Top of Dataset entries
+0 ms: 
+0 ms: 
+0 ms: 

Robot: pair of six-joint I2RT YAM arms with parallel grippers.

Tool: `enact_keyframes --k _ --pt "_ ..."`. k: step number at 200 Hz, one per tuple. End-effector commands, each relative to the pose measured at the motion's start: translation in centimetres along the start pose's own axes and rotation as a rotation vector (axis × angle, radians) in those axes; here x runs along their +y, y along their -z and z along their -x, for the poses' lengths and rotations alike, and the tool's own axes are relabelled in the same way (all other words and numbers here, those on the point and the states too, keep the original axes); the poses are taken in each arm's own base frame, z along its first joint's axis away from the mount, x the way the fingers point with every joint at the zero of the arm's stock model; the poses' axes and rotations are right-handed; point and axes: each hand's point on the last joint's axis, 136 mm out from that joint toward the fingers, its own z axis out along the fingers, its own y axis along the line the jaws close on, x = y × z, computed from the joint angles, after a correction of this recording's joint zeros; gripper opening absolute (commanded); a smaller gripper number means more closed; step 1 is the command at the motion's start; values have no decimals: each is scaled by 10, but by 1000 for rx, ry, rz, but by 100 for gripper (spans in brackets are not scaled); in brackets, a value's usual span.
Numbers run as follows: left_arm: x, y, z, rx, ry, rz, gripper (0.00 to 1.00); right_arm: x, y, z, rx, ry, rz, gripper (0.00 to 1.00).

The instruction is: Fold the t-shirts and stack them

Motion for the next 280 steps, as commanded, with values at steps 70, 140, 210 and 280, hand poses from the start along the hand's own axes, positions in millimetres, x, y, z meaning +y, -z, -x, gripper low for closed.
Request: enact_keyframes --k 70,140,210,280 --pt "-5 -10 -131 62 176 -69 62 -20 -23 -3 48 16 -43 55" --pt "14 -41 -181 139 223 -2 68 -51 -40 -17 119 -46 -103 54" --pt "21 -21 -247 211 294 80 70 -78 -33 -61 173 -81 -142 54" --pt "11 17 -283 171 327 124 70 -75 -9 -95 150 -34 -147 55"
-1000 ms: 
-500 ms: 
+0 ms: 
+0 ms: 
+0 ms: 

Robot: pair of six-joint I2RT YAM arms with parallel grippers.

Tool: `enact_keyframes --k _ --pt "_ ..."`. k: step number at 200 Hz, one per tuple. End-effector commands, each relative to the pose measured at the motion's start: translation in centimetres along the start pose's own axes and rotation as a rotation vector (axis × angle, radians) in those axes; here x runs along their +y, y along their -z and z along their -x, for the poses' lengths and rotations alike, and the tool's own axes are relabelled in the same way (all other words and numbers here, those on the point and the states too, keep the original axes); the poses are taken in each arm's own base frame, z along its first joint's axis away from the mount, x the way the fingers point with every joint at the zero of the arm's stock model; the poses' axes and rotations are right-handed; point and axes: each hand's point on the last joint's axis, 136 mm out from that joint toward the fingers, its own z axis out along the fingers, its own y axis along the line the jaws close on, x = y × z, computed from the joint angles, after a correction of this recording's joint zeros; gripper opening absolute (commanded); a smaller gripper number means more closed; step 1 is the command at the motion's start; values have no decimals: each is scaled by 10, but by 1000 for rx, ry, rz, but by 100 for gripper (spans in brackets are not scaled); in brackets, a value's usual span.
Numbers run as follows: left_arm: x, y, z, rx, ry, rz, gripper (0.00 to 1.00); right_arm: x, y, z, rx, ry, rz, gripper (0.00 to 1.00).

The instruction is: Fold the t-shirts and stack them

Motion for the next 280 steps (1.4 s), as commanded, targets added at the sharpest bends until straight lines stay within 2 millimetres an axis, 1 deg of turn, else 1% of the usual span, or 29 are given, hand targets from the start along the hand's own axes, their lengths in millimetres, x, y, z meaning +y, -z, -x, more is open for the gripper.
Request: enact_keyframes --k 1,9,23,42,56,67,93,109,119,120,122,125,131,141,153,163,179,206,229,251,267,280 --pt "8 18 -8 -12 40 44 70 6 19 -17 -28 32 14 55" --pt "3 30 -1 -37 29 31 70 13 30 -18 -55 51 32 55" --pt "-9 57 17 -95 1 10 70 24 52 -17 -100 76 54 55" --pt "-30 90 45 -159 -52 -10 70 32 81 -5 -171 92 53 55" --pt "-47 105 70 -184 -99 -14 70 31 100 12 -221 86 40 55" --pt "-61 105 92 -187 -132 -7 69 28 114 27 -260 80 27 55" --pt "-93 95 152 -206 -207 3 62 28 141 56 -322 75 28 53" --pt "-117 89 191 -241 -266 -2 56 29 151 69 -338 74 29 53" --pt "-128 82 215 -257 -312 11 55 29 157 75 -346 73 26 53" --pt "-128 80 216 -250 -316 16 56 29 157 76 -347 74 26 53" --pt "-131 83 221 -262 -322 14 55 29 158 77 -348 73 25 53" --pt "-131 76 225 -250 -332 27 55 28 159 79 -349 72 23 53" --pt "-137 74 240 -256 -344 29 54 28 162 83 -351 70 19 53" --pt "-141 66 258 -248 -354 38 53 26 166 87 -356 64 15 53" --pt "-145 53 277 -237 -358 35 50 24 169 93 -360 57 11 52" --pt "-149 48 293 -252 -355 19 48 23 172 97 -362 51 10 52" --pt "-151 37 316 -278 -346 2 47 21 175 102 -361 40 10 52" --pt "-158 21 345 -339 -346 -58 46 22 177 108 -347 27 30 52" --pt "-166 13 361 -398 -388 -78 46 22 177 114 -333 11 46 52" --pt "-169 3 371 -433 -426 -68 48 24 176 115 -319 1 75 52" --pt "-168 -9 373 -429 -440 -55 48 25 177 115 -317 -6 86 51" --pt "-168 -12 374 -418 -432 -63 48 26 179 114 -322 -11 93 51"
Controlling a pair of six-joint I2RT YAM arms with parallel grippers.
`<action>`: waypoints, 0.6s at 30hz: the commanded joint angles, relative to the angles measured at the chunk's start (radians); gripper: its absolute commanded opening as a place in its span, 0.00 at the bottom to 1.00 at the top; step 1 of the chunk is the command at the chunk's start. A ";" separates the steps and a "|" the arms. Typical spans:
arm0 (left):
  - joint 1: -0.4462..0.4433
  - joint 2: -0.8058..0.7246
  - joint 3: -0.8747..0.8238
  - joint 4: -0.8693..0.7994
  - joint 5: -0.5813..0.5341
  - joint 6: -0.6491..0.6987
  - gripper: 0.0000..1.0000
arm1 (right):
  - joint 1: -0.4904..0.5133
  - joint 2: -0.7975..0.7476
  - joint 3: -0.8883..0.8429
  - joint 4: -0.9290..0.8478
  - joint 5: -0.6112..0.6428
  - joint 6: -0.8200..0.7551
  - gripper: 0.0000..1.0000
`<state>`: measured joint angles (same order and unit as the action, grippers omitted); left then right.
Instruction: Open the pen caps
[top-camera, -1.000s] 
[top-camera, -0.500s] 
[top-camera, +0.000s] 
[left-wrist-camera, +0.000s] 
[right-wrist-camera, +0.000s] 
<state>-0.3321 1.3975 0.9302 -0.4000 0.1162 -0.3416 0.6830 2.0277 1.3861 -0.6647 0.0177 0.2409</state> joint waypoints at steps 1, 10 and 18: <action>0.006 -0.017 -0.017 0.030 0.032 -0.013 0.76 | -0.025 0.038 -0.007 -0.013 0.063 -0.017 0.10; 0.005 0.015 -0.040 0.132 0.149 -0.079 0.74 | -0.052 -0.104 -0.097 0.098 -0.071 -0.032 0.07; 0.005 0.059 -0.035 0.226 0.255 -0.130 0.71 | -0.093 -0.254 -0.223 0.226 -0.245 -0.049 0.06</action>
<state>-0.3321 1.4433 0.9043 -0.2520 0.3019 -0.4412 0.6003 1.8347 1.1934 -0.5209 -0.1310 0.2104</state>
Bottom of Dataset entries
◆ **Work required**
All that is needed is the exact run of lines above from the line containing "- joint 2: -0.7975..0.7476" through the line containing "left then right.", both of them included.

◆ **Written answer**
  - joint 2: -0.7975..0.7476
  - joint 3: -0.8883..0.8429
  - joint 4: -0.9290..0.8478
  - joint 5: -0.6112..0.6428
  - joint 6: -0.8200..0.7551
  - gripper: 0.0000..1.0000
`<state>`: measured joint angles (same order and unit as the action, grippers omitted); left then right.

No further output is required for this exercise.